Another vote for packet drop detection

Charles Smutz csmutz at masonlive.gmu.edu
Sat Jan 28 12:55:41 EST 2012


Carter,

I'd like to put in another plug for packet drop detection in argus. 
There are many people who could use this. In many cases, people are 
running sensors where there various places were packet loss is reported 
are 0 (pcap drop, ifconfig drop, ethtool -S) but there is still loss (in 
tapping infrastructure, link overflows not reported by NIC, etc).

Note that I'm concerned about loss that occurs in the network monitor, 
not loss in the network.
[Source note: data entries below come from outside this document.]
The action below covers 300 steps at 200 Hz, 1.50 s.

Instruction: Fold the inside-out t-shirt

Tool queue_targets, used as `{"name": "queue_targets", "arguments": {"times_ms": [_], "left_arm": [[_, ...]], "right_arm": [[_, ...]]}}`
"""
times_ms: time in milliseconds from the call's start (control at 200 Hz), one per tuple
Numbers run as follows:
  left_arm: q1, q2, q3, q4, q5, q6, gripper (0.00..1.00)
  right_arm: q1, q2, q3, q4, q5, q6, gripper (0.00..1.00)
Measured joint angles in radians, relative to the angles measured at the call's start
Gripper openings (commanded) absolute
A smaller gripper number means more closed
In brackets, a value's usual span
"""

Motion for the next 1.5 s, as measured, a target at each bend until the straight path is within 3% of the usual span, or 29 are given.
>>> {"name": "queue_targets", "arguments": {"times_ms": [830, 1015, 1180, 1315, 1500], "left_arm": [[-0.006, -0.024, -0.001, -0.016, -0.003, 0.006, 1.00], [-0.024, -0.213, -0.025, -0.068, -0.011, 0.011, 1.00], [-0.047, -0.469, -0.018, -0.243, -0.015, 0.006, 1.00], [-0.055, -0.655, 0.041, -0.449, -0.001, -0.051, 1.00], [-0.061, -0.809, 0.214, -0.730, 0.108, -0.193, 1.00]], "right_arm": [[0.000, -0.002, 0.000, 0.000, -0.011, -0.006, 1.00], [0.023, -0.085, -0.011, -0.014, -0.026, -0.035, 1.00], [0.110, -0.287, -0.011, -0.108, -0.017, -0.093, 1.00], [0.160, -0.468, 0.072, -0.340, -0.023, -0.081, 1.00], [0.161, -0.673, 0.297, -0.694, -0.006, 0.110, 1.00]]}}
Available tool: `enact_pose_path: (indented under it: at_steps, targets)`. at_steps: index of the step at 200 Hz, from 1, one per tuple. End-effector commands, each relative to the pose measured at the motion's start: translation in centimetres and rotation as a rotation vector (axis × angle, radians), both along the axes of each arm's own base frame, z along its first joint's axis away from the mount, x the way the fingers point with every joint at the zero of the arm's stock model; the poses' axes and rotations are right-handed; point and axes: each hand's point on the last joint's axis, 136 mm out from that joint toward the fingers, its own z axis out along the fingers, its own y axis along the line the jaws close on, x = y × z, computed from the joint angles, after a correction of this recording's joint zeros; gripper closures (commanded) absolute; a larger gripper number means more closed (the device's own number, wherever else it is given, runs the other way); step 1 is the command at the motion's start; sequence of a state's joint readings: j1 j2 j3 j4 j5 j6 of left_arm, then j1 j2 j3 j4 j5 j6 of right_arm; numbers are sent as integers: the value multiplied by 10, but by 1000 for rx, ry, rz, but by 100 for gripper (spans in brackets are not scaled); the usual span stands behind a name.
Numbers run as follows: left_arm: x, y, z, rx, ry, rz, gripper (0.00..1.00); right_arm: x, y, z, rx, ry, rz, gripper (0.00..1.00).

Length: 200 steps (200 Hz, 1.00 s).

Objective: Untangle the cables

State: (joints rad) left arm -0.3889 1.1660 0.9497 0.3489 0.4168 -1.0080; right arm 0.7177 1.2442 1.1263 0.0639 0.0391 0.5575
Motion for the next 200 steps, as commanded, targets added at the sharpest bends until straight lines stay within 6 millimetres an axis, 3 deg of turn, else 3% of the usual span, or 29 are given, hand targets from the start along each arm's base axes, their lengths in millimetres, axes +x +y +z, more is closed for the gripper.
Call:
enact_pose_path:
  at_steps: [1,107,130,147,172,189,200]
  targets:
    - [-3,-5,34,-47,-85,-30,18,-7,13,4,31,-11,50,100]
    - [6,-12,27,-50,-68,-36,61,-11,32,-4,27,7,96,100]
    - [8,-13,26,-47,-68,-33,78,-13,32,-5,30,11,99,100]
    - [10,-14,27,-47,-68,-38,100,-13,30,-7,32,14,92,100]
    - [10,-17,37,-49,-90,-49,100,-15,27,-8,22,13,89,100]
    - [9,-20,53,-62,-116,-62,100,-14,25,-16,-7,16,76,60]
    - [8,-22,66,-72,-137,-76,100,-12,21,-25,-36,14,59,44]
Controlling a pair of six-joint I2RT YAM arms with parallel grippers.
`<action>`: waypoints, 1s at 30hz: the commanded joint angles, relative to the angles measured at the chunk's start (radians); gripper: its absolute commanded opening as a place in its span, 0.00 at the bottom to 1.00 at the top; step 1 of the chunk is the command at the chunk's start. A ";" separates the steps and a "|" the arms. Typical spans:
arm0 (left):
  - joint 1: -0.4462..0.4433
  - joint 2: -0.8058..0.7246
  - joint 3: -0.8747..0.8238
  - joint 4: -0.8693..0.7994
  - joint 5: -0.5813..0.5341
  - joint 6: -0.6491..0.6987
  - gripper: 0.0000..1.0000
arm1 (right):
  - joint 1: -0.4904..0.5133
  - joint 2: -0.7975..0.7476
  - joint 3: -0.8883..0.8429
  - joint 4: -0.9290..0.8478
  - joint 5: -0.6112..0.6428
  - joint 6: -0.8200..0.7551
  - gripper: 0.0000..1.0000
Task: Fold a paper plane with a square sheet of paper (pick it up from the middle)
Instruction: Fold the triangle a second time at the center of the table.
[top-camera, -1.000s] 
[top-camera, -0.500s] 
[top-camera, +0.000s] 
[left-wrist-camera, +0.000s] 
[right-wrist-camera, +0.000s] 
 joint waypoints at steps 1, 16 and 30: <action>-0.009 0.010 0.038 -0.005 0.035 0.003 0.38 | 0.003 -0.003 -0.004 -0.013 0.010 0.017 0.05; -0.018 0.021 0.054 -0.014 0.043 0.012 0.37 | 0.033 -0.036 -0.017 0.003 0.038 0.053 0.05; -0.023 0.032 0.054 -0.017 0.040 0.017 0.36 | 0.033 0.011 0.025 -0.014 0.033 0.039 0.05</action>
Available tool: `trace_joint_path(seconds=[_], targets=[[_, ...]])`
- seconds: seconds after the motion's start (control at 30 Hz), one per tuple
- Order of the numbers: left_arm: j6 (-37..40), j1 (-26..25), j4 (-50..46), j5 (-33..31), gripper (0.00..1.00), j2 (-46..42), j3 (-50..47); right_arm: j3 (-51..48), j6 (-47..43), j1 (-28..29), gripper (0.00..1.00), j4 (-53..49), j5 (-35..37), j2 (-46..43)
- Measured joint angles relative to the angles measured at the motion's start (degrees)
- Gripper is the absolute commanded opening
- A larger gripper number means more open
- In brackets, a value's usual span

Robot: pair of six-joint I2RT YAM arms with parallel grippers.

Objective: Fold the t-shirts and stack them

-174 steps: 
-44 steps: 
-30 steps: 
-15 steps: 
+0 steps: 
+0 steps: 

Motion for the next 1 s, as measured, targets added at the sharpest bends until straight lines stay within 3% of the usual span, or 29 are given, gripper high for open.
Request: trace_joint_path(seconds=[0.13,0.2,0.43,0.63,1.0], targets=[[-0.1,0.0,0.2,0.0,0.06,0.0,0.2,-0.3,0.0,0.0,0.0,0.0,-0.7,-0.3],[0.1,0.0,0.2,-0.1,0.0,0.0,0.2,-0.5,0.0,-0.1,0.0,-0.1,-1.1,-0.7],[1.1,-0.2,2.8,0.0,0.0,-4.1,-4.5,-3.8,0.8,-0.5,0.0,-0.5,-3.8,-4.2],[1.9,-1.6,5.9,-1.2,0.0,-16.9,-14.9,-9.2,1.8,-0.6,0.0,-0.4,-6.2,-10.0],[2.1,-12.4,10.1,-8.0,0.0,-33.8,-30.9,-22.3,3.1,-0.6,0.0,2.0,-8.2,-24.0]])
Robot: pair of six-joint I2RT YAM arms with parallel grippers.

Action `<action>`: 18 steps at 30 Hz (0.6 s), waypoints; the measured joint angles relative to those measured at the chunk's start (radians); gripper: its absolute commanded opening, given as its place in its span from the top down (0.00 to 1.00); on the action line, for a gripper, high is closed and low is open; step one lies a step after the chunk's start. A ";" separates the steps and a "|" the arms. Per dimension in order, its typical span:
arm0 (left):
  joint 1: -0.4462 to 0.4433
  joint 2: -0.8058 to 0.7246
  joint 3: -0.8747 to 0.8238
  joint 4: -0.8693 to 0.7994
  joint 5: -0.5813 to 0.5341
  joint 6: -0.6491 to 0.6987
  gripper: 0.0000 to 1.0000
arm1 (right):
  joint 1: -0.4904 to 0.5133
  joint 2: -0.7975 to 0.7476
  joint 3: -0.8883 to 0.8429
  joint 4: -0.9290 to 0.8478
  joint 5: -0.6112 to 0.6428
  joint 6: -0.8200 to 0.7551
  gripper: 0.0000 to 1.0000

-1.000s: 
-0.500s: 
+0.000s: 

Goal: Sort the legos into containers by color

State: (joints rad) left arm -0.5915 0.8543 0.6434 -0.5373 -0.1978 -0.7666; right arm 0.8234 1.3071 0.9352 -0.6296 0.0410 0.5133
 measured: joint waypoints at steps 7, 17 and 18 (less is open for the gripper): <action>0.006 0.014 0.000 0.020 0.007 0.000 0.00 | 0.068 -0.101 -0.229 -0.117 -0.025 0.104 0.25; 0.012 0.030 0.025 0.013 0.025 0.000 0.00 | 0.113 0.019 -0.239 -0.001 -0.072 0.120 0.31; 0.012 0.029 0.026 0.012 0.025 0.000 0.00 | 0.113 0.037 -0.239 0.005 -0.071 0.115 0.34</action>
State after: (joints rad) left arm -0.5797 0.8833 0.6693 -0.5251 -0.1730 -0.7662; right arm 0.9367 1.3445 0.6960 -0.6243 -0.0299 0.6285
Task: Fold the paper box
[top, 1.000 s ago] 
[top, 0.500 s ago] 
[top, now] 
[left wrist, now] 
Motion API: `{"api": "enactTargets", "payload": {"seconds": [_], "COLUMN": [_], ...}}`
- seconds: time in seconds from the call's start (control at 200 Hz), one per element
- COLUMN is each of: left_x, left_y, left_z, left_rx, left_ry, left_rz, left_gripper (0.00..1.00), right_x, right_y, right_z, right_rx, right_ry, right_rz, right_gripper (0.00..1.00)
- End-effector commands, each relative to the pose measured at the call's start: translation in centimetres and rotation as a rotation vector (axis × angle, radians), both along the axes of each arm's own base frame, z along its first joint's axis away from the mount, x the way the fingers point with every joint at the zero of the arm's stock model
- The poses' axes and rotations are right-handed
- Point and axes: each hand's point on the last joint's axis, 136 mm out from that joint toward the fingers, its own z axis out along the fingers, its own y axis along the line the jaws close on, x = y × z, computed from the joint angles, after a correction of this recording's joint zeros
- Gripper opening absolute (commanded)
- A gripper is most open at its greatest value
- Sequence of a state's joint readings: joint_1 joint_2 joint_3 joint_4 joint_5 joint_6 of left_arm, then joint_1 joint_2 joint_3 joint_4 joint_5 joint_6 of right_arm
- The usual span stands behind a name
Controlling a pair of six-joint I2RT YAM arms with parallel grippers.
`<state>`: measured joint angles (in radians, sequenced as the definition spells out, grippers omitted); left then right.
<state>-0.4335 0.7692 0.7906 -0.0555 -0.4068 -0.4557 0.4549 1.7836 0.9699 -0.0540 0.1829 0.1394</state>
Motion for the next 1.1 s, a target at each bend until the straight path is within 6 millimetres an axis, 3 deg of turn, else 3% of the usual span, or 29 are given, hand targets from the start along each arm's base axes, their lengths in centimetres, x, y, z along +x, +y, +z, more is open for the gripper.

We all know packets are lost and that's dandy, 
but I want to make sure my network monitor is seeing everything 
traversing the network (and if it happens to see some things twice 
because normal drop occurs after my visibility point--that's the least 
of my worries--especially for network flow data). If packets do traverse 
network and I don't seem them, I consider that a very bad thing. This 
can happen in places, as I mentioned before, that are not reported and 
so often go unnoticed.

I've discussed methods for doing this in this blog post:
http://smusec.blogspot.com/2010/06/flushing-out-leaky-taps.html

Wireshark seems to have the best capabilities for doing this of any 
network monitoring tool that I know of, but as many have pointed out, 
these counters are actually often inaccurate :(

In addition to this thread, see 
https://bugs.wireshark.org/bugzilla/show_bug.cgi?id=6081

Note that both Gyorgy and I have been clear in exactly what we're 
looking for and have even provided solid pcap examples.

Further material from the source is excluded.